BEGIN

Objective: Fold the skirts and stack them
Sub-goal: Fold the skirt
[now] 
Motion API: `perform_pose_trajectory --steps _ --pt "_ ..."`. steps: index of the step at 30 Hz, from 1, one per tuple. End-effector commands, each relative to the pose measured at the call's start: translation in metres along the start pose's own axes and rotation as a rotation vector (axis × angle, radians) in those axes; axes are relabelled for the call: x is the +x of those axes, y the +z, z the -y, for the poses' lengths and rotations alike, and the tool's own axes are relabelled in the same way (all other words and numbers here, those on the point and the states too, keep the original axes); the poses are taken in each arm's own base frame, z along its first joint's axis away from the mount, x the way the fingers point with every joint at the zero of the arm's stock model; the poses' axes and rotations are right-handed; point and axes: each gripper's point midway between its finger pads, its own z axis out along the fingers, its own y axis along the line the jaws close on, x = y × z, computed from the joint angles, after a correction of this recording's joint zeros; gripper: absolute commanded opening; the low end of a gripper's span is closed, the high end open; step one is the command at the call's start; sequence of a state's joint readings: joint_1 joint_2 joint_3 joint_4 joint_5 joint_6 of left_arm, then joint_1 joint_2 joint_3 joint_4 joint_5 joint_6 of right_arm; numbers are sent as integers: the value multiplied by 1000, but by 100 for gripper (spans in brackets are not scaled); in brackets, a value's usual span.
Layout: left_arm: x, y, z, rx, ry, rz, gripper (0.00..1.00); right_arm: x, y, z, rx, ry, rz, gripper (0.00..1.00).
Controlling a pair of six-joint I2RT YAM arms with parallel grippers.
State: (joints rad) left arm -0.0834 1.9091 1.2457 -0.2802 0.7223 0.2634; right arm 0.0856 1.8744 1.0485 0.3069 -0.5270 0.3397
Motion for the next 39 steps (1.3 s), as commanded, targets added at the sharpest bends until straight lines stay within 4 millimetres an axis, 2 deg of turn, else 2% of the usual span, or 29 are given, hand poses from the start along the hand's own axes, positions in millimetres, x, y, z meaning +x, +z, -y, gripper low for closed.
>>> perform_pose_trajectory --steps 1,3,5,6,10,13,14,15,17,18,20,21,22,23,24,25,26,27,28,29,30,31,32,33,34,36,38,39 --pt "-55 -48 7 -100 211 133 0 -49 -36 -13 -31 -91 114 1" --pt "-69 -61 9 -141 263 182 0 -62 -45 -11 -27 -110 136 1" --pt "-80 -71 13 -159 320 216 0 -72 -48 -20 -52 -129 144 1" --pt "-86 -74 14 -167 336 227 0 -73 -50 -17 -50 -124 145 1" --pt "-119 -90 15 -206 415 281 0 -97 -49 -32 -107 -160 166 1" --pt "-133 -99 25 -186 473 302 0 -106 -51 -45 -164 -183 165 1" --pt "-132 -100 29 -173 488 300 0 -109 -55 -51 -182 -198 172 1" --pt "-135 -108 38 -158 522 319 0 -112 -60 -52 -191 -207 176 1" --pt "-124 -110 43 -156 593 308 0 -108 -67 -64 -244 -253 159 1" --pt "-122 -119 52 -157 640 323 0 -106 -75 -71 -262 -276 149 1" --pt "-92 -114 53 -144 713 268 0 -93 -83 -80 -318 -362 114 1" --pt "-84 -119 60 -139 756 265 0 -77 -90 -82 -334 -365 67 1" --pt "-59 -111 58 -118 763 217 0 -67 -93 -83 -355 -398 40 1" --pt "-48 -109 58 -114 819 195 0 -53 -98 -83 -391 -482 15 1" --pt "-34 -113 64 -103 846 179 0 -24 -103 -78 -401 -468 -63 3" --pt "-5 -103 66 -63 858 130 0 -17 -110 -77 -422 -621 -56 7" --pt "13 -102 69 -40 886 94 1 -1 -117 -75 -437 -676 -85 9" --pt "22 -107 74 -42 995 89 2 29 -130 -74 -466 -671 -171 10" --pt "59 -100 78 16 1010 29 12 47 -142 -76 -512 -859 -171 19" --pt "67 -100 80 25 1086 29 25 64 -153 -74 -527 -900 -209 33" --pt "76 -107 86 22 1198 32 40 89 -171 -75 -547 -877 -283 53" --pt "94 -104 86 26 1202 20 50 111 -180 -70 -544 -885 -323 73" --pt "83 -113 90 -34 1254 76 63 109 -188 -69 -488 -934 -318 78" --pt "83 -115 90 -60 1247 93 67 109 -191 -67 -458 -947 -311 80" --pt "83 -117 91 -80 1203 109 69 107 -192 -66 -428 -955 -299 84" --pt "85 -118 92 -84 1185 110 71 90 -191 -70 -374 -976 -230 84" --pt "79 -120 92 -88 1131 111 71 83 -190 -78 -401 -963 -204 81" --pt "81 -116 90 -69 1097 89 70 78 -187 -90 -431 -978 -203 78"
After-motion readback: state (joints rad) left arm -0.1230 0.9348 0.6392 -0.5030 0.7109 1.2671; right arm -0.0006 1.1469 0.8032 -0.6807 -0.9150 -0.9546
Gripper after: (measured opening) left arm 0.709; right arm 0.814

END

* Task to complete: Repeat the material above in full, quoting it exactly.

* Task result:
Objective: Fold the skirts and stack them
Sub-goal: Fold the skirt
[now] 
Motion API: `perform_pose_trajectory --steps _ --pt "_ ..."`. steps: index of the step at 30 Hz, from 1, one per tuple. End-effector commands, each relative to the pose measured at the call's start: translation in metres along the start pose's own axes and rotation as a rotation vector (axis × angle, radians) in those axes; axes are relabelled for the call: x is the +x of those axes, y the +z, z the -y, for the poses' lengths and rotations alike, and the tool's own axes are relabelled in the same way (all other words and numbers here, those on the point and the states too, keep the original axes); the poses are taken in each arm's own base frame, z along its first joint's axis away from the mount, x the way the fingers point with every joint at the zero of the arm's stock model; the poses' axes and rotations are right-handed; point and axes: each gripper's point midway between its finger pads, its own z axis out along the fingers, its own y axis along the line the jaws close on, x = y × z, computed from the joint angles, after a correction of this recording's joint zeros; gripper: absolute commanded opening; the low end of a gripper's span is closed, the high end open; step one is the command at the call's start; sequence of a state's joint readings: joint_1 joint_2 joint_3 joint_4 joint_5 joint_6 of left_arm, then joint_1 joint_2 joint_3 joint_4 joint_5 joint_6 of right_arm; numbers are sent as integers: the value multiplied by 1000, but by 100 for gripper (spans in brackets are not scaled); in brackets, a value's usual span.
Layout: left_arm: x, y, z, rx, ry, rz, gripper (0.00..1.00); right_arm: x, y, z, rx, ry, rz, gripper (0.00..1.00).
Controlling a pair of six-joint I2RT YAM arms with parallel grippers.
State: (joints rad) left arm -0.0834 1.9091 1.2457 -0.2802 0.7223 0.2634; right arm 0.0856 1.8744 1.0485 0.3069 -0.5270 0.3397
Motion for the next 39 steps (1.3 s), as commanded, targets added at the sharpest bends until straight lines stay within 4 millimetres an axis, 2 deg of turn, else 2% of the usual span, or 29 are given, hand poses from the start along the hand's own axes, positions in millimetres, x, y, z meaning +x, +z, -y, gripper low for closed.
>>> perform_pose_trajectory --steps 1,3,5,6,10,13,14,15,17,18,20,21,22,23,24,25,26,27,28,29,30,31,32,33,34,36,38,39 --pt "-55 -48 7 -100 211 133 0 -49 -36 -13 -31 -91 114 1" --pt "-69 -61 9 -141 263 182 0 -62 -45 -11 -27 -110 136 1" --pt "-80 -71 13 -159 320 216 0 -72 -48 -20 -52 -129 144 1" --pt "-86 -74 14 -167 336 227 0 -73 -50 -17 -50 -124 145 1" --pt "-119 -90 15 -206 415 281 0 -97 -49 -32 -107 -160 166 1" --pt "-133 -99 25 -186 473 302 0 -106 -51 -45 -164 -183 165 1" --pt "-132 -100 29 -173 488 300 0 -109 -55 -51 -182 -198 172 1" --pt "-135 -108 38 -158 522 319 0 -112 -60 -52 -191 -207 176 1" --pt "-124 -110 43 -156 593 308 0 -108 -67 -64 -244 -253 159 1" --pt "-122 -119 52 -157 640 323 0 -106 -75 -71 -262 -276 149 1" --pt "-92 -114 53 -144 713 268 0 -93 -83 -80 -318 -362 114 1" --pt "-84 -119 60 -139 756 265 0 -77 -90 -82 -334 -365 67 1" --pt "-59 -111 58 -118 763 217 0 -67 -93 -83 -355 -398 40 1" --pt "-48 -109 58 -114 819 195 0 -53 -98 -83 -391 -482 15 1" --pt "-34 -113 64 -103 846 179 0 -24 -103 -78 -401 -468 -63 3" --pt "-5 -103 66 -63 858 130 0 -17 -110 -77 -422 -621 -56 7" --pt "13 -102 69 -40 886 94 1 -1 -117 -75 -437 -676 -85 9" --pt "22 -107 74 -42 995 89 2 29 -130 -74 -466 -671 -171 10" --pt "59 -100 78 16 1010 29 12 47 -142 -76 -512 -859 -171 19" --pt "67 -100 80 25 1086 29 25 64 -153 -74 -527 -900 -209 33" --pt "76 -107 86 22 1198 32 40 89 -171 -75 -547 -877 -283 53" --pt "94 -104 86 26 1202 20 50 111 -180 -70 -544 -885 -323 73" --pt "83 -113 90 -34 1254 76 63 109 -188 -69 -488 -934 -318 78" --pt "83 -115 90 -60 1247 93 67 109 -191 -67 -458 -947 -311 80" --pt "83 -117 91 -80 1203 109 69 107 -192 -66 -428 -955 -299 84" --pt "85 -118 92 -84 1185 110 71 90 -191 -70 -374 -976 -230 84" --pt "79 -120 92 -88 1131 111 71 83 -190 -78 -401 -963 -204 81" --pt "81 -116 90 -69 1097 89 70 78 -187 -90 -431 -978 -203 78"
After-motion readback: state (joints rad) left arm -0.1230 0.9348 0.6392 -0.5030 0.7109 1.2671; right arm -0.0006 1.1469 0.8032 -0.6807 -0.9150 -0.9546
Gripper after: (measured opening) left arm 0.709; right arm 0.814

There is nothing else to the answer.